The best example here is btrfs_encoded_read_regular().
Now your code will just crash encoded read.

Read the context before doing stupid things.

I find it unacceptable that you just change the code, without any 
testing, nor even just check all the involved callers.

> +			page_array[allocated] = page_array[ret];
> +			if (ret != allocated)
> +				page_array[ret] = NULL;
> +
> +			allocated++;
> +		}
> +	}
>   
> -		allocated = alloc_pages_bulk(gfp, nr_pages, page_array);
> -		if (unlikely(allocated == last)) {
> +	while (allocated < nr_pages) {
> +		ret = alloc_pages_bulk(gfp, nr_pages - allocated,
> +				       page_array + allocated);

I see the new interface way worse than the existing one.

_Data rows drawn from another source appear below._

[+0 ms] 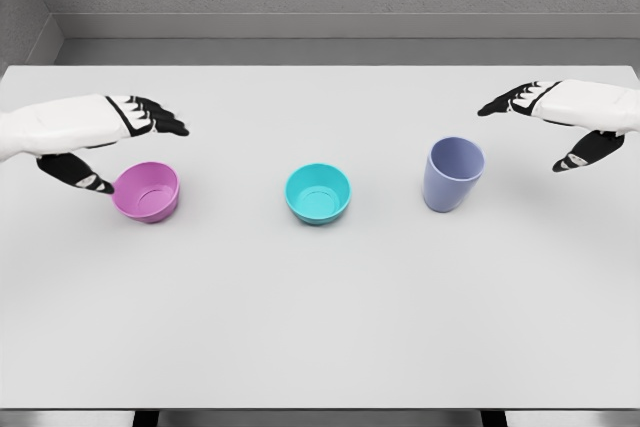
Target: Stacking bowl and cup with both arms
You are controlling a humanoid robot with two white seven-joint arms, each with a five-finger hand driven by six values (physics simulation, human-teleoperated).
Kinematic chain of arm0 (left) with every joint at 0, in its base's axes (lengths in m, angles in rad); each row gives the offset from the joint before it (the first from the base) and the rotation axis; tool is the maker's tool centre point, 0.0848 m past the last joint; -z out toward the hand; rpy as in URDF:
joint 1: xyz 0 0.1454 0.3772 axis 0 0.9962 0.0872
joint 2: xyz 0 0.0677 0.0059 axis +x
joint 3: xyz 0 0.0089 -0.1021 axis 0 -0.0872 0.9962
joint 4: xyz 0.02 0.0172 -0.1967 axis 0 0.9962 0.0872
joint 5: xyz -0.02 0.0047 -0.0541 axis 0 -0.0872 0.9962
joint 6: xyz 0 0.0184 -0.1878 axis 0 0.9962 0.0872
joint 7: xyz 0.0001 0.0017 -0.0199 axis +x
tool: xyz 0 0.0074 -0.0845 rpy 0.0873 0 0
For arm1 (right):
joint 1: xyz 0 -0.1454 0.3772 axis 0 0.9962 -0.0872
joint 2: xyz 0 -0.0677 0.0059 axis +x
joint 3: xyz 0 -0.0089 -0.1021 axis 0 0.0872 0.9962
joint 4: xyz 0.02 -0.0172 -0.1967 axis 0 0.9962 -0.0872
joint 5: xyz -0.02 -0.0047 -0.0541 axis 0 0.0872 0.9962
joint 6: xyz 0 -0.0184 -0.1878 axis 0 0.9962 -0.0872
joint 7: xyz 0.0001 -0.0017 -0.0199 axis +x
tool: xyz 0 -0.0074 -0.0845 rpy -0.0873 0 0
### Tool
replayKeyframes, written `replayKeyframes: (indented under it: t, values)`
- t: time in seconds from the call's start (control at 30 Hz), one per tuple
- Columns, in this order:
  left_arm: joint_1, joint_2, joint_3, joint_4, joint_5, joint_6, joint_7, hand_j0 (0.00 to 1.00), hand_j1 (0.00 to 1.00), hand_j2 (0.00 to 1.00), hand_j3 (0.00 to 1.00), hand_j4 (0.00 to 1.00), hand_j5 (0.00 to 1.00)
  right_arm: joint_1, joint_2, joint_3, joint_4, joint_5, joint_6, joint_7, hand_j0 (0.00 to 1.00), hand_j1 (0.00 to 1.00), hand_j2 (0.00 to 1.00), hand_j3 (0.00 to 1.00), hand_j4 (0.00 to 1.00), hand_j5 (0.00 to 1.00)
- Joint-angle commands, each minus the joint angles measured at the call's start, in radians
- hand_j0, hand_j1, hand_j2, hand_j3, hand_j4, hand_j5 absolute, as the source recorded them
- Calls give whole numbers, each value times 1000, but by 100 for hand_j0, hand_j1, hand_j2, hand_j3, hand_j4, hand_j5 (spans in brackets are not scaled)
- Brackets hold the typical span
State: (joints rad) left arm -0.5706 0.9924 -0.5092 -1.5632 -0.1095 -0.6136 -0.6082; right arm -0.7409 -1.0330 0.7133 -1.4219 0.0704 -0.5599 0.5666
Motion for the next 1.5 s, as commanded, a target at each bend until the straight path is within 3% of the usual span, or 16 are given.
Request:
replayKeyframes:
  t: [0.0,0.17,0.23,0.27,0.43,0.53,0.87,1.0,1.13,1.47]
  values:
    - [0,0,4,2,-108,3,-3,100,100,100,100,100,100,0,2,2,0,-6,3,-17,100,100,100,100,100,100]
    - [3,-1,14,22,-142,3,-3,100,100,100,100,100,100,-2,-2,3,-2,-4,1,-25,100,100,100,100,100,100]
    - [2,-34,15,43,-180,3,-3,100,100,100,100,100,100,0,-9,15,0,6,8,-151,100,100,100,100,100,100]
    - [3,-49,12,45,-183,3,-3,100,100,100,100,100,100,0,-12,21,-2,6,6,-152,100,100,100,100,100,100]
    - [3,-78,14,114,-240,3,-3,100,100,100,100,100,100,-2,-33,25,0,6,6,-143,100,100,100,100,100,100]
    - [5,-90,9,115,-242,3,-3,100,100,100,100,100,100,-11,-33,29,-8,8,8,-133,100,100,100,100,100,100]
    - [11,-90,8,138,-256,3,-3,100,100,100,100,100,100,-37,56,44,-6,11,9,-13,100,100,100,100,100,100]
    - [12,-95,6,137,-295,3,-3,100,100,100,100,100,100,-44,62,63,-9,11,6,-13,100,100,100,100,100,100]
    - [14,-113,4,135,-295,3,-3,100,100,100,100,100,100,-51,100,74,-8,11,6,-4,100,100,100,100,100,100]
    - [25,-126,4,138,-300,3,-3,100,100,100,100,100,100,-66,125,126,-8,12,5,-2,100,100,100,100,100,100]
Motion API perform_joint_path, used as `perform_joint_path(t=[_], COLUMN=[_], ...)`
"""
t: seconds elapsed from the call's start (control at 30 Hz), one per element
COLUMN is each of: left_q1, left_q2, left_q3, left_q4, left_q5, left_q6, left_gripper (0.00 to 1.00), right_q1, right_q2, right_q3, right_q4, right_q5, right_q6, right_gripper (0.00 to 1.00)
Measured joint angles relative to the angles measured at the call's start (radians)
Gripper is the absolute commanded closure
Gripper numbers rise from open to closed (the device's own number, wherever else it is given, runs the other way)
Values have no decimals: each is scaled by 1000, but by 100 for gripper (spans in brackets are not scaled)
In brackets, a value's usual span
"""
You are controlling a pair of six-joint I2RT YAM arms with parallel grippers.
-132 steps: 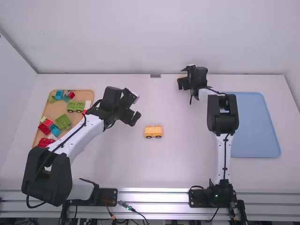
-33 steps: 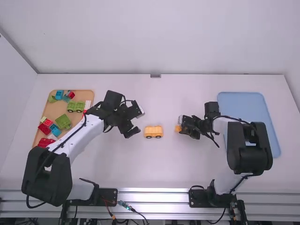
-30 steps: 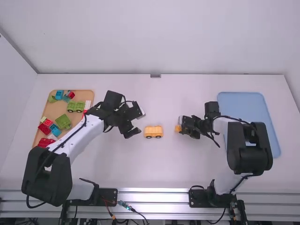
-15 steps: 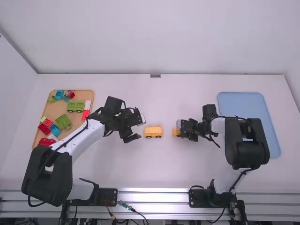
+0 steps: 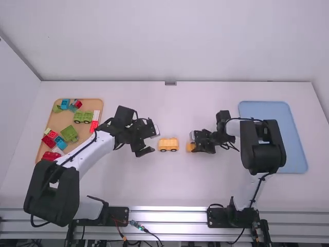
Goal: Assemble lego blocks to make yellow taxi
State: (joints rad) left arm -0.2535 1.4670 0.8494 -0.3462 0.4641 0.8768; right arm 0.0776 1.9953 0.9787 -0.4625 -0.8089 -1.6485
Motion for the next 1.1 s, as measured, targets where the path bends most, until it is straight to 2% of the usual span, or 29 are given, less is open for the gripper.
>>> perform_joint_path(t=[0.07, 0.23, 0.47, 0.5, 0.53, 0.57, 0.77, 0.87, 0.97, 1.0, 1.1], left_q1=[0, 0, 0, 0, 0, 0, 0, 1, 5, 8, 10], left_q2=[0, 0, 0, 0, 0, 0, 0, 0, 14, 47, 129], left_q3=[-2, -51, -138, -151, -165, -177, -276, -325, -326, -314, -277], left_q4=[10, 66, 153, 181, 216, 247, 479, 602, 629, 629, 626], left_q5=[0, 0, 35, 50, 66, 80, 165, 222, 259, 278, 299], left_q6=[0, 13, 61, 64, 66, 67, 66, 37, 27, 24, 24], left_gripper=[1, 1, 1, 1, 1, 1, 1, 1, 1, 1, 1], right_q1=[0, 0, 0, 2, 3, 3, 3, 3, 3, 3, 3], right_q2=[0, 0, 0, 0, 0, 0, 0, 0, 0, 0, 0], right_q3=[0, -5, -16, -16, -16, -16, -17, -17, -17, -17, -17], right_q4=[44, 173, 173, 174, 172, 172, 173, 172, 171, 172, 172], right_q5=[0, 0, 0, 0, 0, -1, 0, 0, 0, 0, 0], right_q6=[11, 106, 159, 164, 170, 170, 180, 182, 182, 184, 183], right_gripper=[77, 74, 69, 65, 53, 47, 48, 43, 42, 38, 38])
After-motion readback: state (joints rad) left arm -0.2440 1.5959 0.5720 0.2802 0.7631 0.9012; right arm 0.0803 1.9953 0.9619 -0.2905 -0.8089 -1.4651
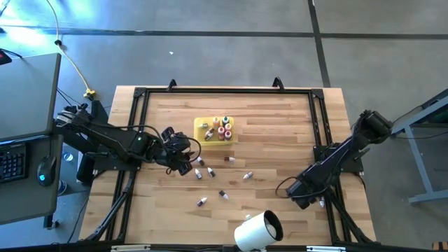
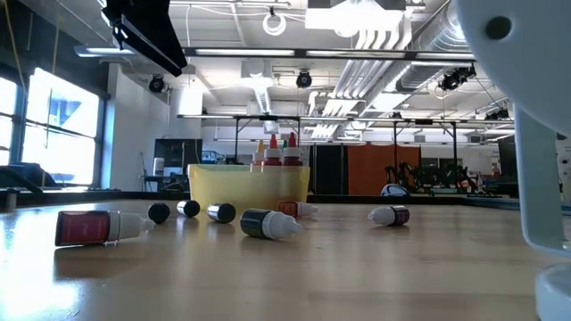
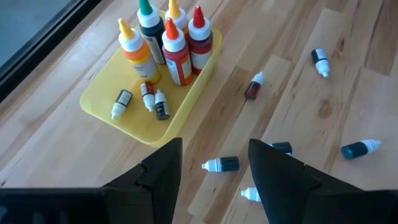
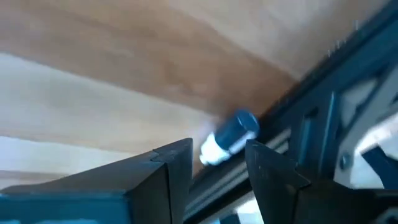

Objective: Pick & Place food coloring
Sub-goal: Put the right small blue food coloring bottle into the yellow container

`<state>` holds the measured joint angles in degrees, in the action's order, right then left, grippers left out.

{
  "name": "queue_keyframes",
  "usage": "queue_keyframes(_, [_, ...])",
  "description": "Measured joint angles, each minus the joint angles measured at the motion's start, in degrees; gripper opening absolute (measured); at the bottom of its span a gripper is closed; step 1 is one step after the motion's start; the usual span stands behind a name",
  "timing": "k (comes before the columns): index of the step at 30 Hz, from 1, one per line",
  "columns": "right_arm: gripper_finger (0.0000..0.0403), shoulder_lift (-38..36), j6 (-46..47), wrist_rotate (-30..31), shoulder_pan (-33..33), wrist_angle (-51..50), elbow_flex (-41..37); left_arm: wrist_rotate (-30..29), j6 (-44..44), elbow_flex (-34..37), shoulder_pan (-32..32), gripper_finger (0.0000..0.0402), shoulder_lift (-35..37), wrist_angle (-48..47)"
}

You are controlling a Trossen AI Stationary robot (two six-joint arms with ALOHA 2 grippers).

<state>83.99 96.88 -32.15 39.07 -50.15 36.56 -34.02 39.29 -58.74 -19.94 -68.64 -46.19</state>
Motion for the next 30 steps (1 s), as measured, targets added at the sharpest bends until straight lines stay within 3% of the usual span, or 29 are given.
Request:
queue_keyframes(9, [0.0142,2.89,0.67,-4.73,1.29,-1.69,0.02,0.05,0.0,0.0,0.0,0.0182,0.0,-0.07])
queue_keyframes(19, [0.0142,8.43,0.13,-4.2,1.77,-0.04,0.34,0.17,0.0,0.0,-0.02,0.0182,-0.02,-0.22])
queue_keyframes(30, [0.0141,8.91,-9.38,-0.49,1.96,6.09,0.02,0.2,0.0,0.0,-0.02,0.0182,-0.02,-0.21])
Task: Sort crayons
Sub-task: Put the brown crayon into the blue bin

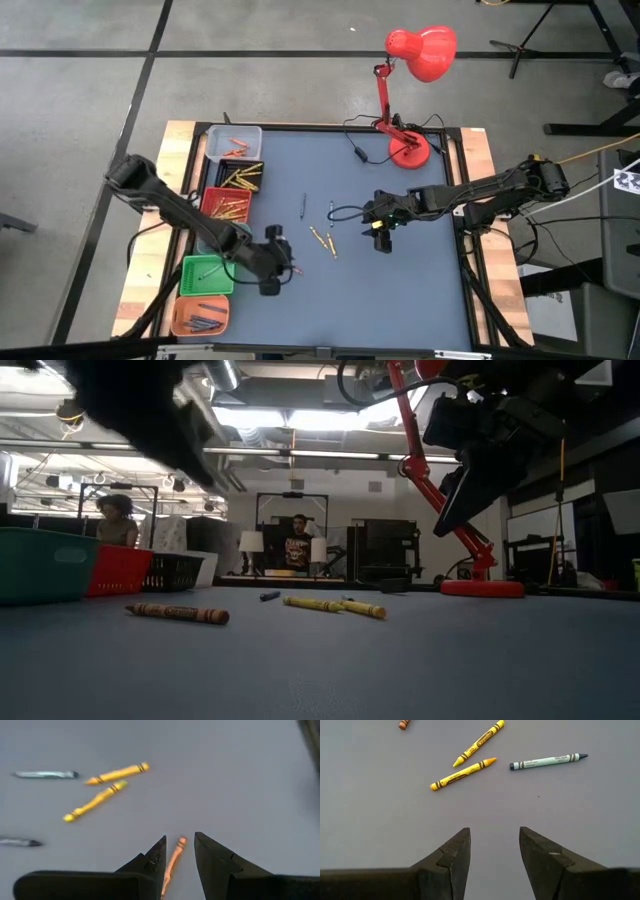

All btrfs usage only wants a simple retry-until-all-fulfilled behavior.

NACK for btrfs part, and I find you very unresponsible not even bother 
running any testsuit and just submit such a mess.

Just stop this, no one will ever take you serious anymore.

Thanks,
Qu
Yunsheng Lin March 4, 2025, 12:04 p.m. UTC | #4
On 2025/3/4 6:13, Chuck Lever wrote:
> On 2/28/25 4:44 AM, Yunsheng Lin wrote:
>> As mentioned in [1], it seems odd to check NULL elements in
>> the middle of page bulk allocating, and it seems caller can
>> do a better job of bulk allocating pages into a whole array
>> sequentially without checking NULL elements first before
>> doing the page bulk allocation for most of existing users.
> 
> Sorry, but this still makes a claim without providing any data
> to back it up. Why can callers "do a better job"?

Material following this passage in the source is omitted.